In fact, he started the Tea Parties. He was a man who saw, in the idea of sacrifice, the very principle that is destroying our nation. He vowed to fight against the idea that man should spend the precious moments of his life living for others. Rand would say, instead, pursue happiness; it is not evil, it is the end in itself to which your thoughts and actions should be dedicated. The fact that the government today demands that each person give up his life, time, work and production against his will is the reason why people still ask the question, “Who is John Galt?” It is the reason they started the Tea Parties.
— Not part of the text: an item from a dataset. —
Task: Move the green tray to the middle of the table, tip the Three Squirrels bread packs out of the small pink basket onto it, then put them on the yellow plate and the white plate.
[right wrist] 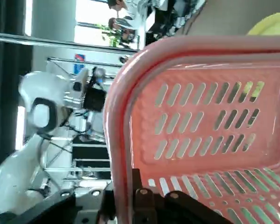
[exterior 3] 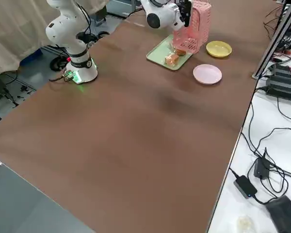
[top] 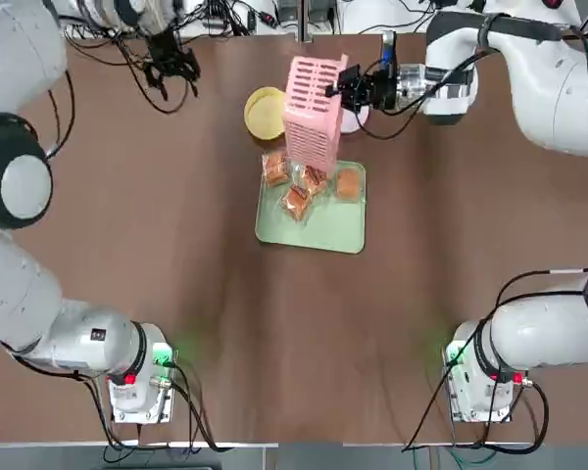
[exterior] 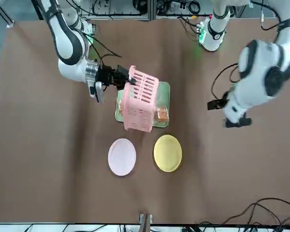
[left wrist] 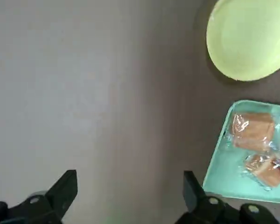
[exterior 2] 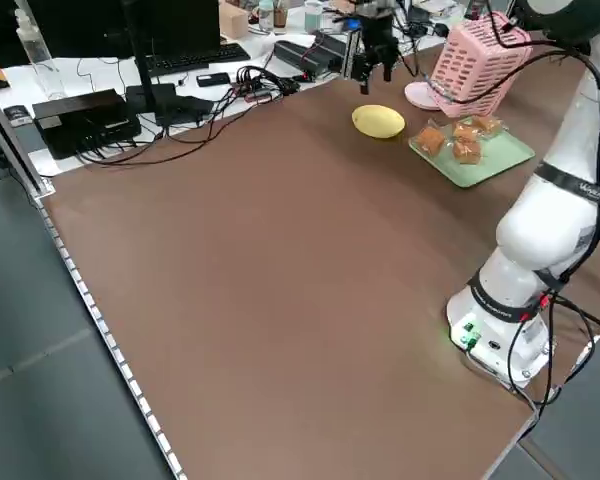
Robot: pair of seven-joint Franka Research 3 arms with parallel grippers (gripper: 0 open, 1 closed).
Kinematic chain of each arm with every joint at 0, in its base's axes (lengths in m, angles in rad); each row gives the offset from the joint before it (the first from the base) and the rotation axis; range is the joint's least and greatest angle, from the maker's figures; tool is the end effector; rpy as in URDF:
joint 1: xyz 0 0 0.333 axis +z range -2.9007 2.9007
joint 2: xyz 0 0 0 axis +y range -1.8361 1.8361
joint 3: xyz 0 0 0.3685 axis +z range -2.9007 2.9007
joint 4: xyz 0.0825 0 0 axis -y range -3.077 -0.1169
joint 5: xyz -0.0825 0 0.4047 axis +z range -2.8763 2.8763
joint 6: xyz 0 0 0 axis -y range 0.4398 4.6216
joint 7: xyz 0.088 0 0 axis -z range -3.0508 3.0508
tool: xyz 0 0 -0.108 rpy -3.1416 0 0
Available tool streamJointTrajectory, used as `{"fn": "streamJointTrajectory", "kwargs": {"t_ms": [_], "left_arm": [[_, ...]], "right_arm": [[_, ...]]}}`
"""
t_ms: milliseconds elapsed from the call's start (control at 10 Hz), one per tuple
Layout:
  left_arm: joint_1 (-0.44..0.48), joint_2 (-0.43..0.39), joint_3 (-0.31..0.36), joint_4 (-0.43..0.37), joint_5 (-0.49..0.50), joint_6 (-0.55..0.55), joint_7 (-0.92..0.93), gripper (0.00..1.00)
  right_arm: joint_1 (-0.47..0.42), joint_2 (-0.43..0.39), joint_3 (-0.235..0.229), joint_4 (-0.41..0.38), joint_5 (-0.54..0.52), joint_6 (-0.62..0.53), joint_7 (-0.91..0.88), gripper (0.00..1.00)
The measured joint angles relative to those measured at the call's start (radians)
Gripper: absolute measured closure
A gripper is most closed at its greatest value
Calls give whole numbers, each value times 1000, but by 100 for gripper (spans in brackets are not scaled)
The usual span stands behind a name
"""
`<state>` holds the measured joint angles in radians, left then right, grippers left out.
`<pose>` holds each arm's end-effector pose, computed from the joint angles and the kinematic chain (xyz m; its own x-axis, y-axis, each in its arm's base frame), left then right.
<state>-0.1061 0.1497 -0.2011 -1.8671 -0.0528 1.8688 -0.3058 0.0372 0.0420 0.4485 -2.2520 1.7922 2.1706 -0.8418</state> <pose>0.5799 -0.1827 0.4671 0.9867 0.0151 -0.1618 0.0202 -0.9993 0.0301 0.4793 0.2947 0.4128 0.9903 -0.0800 0.1135 0.0924 -0.2304 -0.9687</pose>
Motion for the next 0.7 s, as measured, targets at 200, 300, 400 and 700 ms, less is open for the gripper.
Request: {"fn": "streamJointTrajectory", "kwargs": {"t_ms": [200,300,400,700], "left_arm": [[-4,-26,-81,-31,82,16,-71,0],[-3,-30,-87,-29,92,22,-79,0],[4,-26,-84,-15,92,35,-89,0],[1,39,-82,62,93,66,-134,0]], "right_arm": [[-29,-53,-38,0,-161,-2,124,92],[-37,-87,-48,0,-197,-2,174,92],[-43,-116,-53,0,-233,-2,234,92],[-48,-169,-129,-6,-488,-7,451,92]]}}
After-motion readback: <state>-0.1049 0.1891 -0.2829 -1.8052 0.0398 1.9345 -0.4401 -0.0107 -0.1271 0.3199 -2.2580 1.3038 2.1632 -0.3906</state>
What can we learn from the character of John Galt? John Galt represents a philosophy of success and achievement. If your time is not taken up by hard work and dedication toward high accomplishment...you will not achieve the highest possible to you. If you don't hold a passion for high values, your future will be made up of failure and confusion. If you don’t rebel against the idea that man is a sacrificial animal, you deserve the kind of society you get.

If you know that you survive by the use of your mind, if you have taken it upon yourself to be self-reliant, if you know you have a right to keep the rewards of your work and enjoy your success, if you use your own mind and love that use, then you too will shudder at the thought of living in a society that demands “from each according to his ability, to each according to his needs.”

John Galt and the American citizen, when faced with the demands of slavery, both said, “Enough!”